The data that is received is the latest data, and the data to be sent to the DMA must be up to date when the DMA is written.

Coherence DMA: If the DMA buffer corresponds to the physical memory contiguous, consists of a continuous physical page, as long as the DMA transfer

Data length allows DMA operations to pass data to these contiguous physical pages. The advantage of it is that fast, insufficient is the need to find

To a contiguous block of physical memory pages. In addition, it's good to ask for cache consistency. Kernel-provided dma_malloc_coherence ()

Function can do this two points, for x86, because the hardware has ensured the cache consistency of the DMA buffer, only need to find things

It is good to have a contiguous page block of addresses. If the hardware does not guarantee cache consistency, these physical addresses are required to be uncached.

Streaming DMA: If the virtual address of the DMA buffer is contiguous, but the physical address is not determined to be contiguous, a DMA

Descriptor to the physical address of the continuous requirements, you need to find the virtual address corresponding to all the physical page box, each with DMA transmission. It's good

There is no limit to the address, and the driver and the kernel shield the details of the Split physical page box, which is called along with the pass. In this mode, the cache consistency

Protection is dependent on the transmission direction:

From memory to DMA: To write the cache contents of each page box back to memory

From DMA to memory: to invalidate the cache for each page box, ensure that the subsequent access points to the memory

For X86, the hardware has implemented a mechanism for managing cache consistency, and the above cache writeback and invalidation work is not required.

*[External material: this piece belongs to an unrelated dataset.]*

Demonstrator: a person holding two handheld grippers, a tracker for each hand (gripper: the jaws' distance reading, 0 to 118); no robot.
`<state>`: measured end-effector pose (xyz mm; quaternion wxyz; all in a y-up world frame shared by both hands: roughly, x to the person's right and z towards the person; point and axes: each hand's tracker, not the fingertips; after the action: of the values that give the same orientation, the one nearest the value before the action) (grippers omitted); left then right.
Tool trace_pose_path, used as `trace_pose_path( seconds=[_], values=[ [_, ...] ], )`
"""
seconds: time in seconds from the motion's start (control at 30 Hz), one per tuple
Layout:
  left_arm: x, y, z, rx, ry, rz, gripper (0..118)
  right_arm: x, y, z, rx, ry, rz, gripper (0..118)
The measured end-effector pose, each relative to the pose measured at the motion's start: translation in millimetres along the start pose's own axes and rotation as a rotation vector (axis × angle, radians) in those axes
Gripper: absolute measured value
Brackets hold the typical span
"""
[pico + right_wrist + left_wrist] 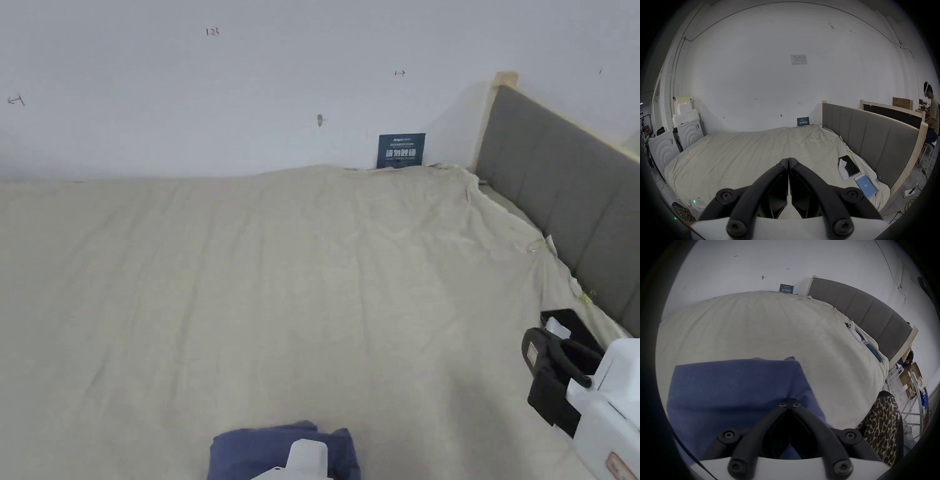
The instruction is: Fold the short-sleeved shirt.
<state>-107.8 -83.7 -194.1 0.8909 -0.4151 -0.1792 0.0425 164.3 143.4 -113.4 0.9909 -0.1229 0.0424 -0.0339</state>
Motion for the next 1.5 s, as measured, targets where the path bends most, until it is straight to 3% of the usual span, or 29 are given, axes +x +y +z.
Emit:
trace_pose_path(
  seconds=[0.23,0.53,1.0,1.33,1.5],
  values=[
    [3.7,2.7,3.5,0.017,-0.005,-0.012,0,4.9,2.9,4.2,0.005,-0.012,0.008,0],
    [-15.3,63.0,100.7,0.344,-0.008,-0.032,0,-14.7,18.7,7.2,0.085,0.017,0.045,0],
    [-76.0,111.6,236.0,0.704,0.274,-0.07,0,-65.1,33.9,-5.5,0.185,0.049,0.063,0],
    [-111.4,88.7,270.1,0.813,0.494,-0.089,0,-99.6,20.8,-18.7,0.253,0.037,0.093,0],
    [-123.7,79.0,279.7,0.837,0.527,-0.052,0,-108.0,19.0,-20.8,0.257,0.052,0.1,0]
  ],
)
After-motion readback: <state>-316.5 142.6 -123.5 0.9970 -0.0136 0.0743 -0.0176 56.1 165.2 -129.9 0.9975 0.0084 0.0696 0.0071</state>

4. PCIe non-transparent bridge cache consistency considerations

Regardless of special circumstances, according to the above analysis, in the case of data transmission using DMA, the local DMA buffer

The cache consistency is always guaranteed due to the address translation of the non-transparent bridge of the PCIe Opaque bridge, in the actual application scenario, the local

The DMA Memroy actually maps to the remote node's local DMA buffer, so its cache consistency is x86 hardware

of protection. Of course, if you consider the support for non-volatile storage of the PCIe opaque bridge, the requirement to prevent data loss, in addition to ensuring

Cache consistency, also requires:

    1. All write accesses go directly to the memory;

    2. All reads are also from memory (allows reading from the cache in the context of performance considerations)


Resources:
1.intel,ia32_dev_3a.pdf
2. Chen Cossong, "Deep Linux kernel device driving mechanism"


This article from "Storage Chef" blog, reproduced please contact the author!

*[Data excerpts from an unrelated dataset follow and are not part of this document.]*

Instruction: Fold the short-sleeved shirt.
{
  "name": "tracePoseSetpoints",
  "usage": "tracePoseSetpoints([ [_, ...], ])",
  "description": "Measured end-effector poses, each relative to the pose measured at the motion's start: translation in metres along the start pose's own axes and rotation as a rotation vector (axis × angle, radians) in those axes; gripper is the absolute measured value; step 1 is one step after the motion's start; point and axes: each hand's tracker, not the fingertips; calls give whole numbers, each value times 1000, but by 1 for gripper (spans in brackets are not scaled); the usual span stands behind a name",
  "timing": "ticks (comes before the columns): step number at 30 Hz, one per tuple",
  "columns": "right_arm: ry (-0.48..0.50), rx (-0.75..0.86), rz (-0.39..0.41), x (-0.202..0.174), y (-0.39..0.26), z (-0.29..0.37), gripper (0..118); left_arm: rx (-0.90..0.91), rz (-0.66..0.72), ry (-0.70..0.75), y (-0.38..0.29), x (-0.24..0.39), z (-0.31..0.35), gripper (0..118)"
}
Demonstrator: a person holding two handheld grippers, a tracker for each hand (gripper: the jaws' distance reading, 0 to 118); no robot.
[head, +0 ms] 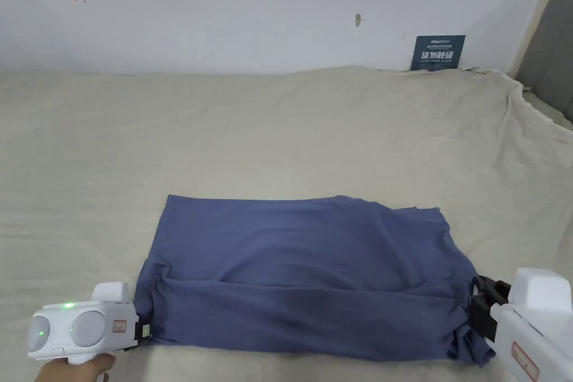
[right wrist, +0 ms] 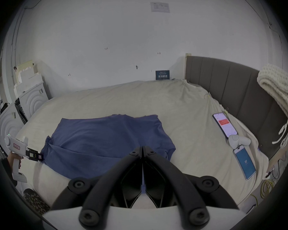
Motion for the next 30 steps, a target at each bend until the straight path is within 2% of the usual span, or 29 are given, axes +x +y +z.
tracePoseSetpoints([
  [2, -14, -60, -25, 5, -4, -11, 1, 49, -4, -6, -2, -6, 2, 7],
  [3, -23, -91, -30, 7, -7, -17, 4, 59, -2, -4, -2, -5, 5, 6],
  [4, -21, -115, -37, 10, -10, -23, 13, 67, 0, -8, -3, -3, 11, 6],
  [6, -29, -178, -9, 16, -18, -39, 56, 101, 1, -29, -3, -3, 22, 6],
  [7, -35, -211, -6, 19, -22, -48, 73, 102, 3, -30, -1, -3, 25, 6],
  [8, -41, -238, 7, 21, -27, -57, 86, 109, 5, -38, 0, -2, 31, 6],
  [9, -56, -274, 22, 23, -32, -67, 87, 120, 8, -44, 0, 1, 38, 6],
  [14, -88, -403, 30, 27, -56, -99, 85, 132, 22, -57, 2, 3, 43, 6],
  [16, -81, -424, 11, 28, -63, -106, 79, 126, 18, -52, 1, 5, 42, 6],
  [17, -66, -434, -19, 29, -66, -109, 69, 122, 16, -49, 0, 6, 42, 6],
  [19, -6, -442, -65, 29, -70, -109, 31, 114, 19, -46, -3, 5, 40, 6],
  [20, 29, -440, -87, 27, -71, -108, 21, 110, 23, -45, -4, 4, 40, 6],
  [23, 19, -426, -75, 23, -68, -97, 19, 102, 39, -43, -9, 1, 39, 6],
  [27, 45, -370, -115, 36, -62, -78, 18, 107, 65, -53, -15, -7, 45, 6],
  [30, 54, -335, -88, 39, -52, -60, 18, 113, 86, -76, -18, -16, 54, 6],
])
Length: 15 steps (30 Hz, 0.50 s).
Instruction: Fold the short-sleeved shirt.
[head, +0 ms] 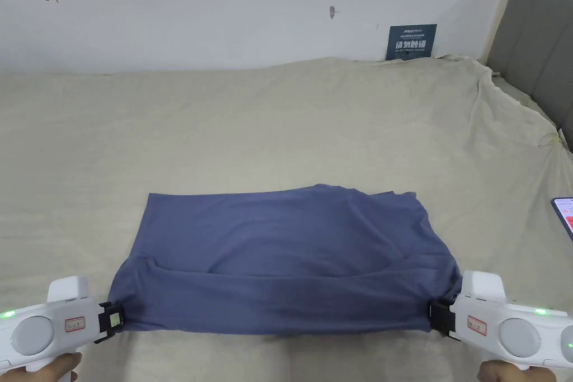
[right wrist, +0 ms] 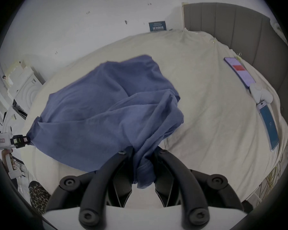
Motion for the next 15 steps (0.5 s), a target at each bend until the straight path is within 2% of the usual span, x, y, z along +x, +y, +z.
tracePoseSetpoints([
  [10, 3, -27, 82, 10, -29, 39, 18, -34, 10, -28, -56, -14, 40, 6],
  [15, -13, -80, 58, 18, -57, 27, 18, -73, 40, -15, -85, -20, 35, 6],
])
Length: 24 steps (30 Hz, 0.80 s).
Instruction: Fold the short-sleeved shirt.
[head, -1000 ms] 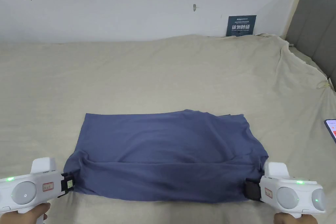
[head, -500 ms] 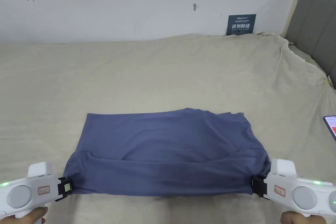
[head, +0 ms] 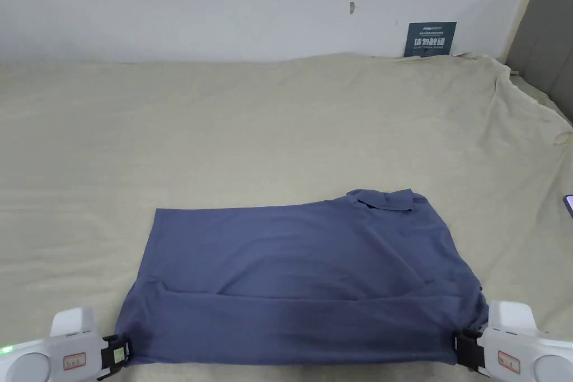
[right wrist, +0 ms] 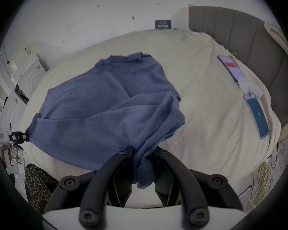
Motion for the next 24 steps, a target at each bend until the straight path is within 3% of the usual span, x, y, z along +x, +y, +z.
tracePoseSetpoints([
  [7, -22, -16, -78, 3, -20, -26, 19, -21, -6, 65, -10, 9, -20, 6],
  [9, -24, -11, -68, 1, -19, -22, 25, -15, -13, 70, -11, 13, -15, 7],
  [10, -32, -10, -58, -1, -18, -21, 34, -13, -19, 75, -11, 14, -15, 13],
  [11, -43, -13, -53, -2, -17, -19, 51, -11, -14, 79, -11, 15, -14, 26],
  [14, -84, 12, -28, -7, -8, -2, 65, -4, 50, 97, -7, 22, -2, 42],
  [15, -81, 64, -17, -10, -4, 8, 74, 4, 65, 87, -4, 25, 4, 62],
  [16, -70, 117, -9, -13, 4, 22, 75, 25, 77, 63, 0, 28, 13, 78],
  [17, -71, 156, 1, -19, 12, 37, 75, 75, 78, 23, 5, 33, 24, 85],
  [24, -60, 506, 96, -65, 65, 125, 75, 437, -51, 12, 45, 94, 100, 85],
])
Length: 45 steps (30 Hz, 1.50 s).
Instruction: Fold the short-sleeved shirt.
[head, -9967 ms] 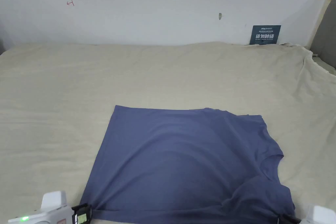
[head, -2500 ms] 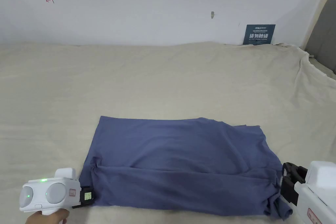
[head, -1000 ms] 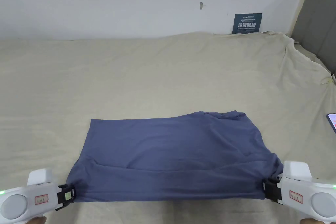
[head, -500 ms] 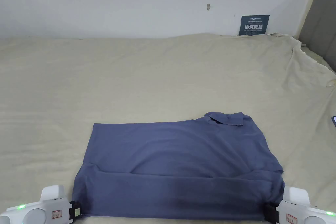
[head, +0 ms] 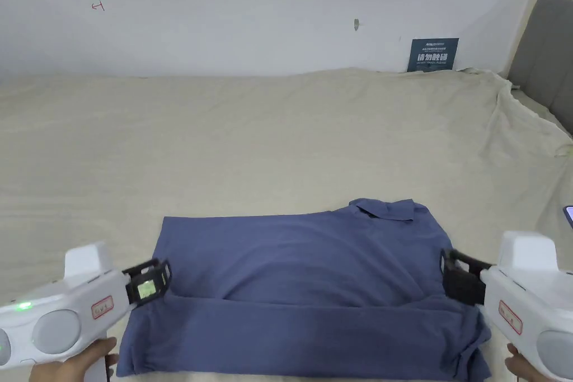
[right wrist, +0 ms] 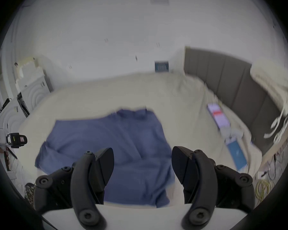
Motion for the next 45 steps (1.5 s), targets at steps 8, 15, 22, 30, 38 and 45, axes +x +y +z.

Multi-function PCIe switch three: Data migration and its cache consistency

Contact Us

The content source of this page is from Internet, which doesn't represent Alibaba Cloud's opinion; products and services mentioned on that page don't have any relationship with Alibaba Cloud. If the content of the page makes you feel confusing, please write us an email, we will handle the problem within 5 days after receiving your email.

If you find any instances of plagiarism from the community, please send an email to: info-contact@alibabacloud.com and provide relevant evidence. A staff member will contact you within 5 working days.

A Free Trial That Lets You Build Big!

Start building with 50+ products and up to 12 months usage for Elastic Compute Service

  • Sales Support

    1 on 1 presale consultation

  • After-Sales Support

    24/7 Technical Support 6 Free Tickets per Quarter Faster Response

  • Alibaba Cloud offers highly flexible support services tailored to meet your exact needs.